■ Dataset content:
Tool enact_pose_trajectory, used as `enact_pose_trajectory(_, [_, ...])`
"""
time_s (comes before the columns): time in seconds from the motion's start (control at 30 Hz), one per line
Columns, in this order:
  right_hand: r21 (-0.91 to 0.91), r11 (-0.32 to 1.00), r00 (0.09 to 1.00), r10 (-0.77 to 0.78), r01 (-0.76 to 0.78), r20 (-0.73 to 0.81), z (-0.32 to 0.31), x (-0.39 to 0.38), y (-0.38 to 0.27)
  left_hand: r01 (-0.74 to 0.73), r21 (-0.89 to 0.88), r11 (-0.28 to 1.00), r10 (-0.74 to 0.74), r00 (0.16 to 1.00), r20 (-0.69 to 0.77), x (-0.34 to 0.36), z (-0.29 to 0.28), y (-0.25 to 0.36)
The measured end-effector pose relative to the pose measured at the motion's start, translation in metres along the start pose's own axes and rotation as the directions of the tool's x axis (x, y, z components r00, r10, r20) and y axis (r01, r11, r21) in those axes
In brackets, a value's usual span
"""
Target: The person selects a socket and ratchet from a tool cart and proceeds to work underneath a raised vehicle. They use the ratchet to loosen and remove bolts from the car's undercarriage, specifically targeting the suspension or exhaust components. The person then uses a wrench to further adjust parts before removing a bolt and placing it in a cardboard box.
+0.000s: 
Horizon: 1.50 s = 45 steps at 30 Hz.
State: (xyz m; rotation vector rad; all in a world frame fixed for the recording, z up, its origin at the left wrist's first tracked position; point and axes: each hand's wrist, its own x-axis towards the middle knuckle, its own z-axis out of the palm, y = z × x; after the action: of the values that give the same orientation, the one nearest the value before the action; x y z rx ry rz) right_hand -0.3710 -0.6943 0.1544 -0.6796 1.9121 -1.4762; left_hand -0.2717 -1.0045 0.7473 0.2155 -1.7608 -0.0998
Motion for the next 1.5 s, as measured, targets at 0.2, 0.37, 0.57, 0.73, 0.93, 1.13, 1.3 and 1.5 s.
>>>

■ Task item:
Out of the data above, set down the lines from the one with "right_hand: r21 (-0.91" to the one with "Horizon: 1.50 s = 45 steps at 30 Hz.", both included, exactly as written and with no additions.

■ Exercise output:
  right_hand: r21 (-0.91 to 0.91), r11 (-0.32 to 1.00), r00 (0.09 to 1.00), r10 (-0.77 to 0.78), r01 (-0.76 to 0.78), r20 (-0.73 to 0.81), z (-0.32 to 0.31), x (-0.39 to 0.38), y (-0.38 to 0.27)
  left_hand: r01 (-0.74 to 0.73), r21 (-0.89 to 0.88), r11 (-0.28 to 1.00), r10 (-0.74 to 0.74), r00 (0.16 to 1.00), r20 (-0.69 to 0.77), x (-0.34 to 0.36), z (-0.29 to 0.28), y (-0.25 to 0.36)
The measured end-effector pose relative to the pose measured at the motion's start, translation in metres along the start pose's own axes and rotation as the directions of the tool's x axis (x, y, z components r00, r10, r20) and y axis (r01, r11, r21) in those axes
In brackets, a value's usual span
"""
Target: The person selects a socket and ratchet from a tool cart and proceeds to work underneath a raised vehicle. They use the ratchet to loosen and remove bolts from the car's undercarriage, specifically targeting the suspension or exhaust components. The person then uses a wrench to further adjust parts before removing a bolt and placing it in a cardboard box.
+0.000s: 
Horizon: 1.50 s = 45 steps at 30 Hz.

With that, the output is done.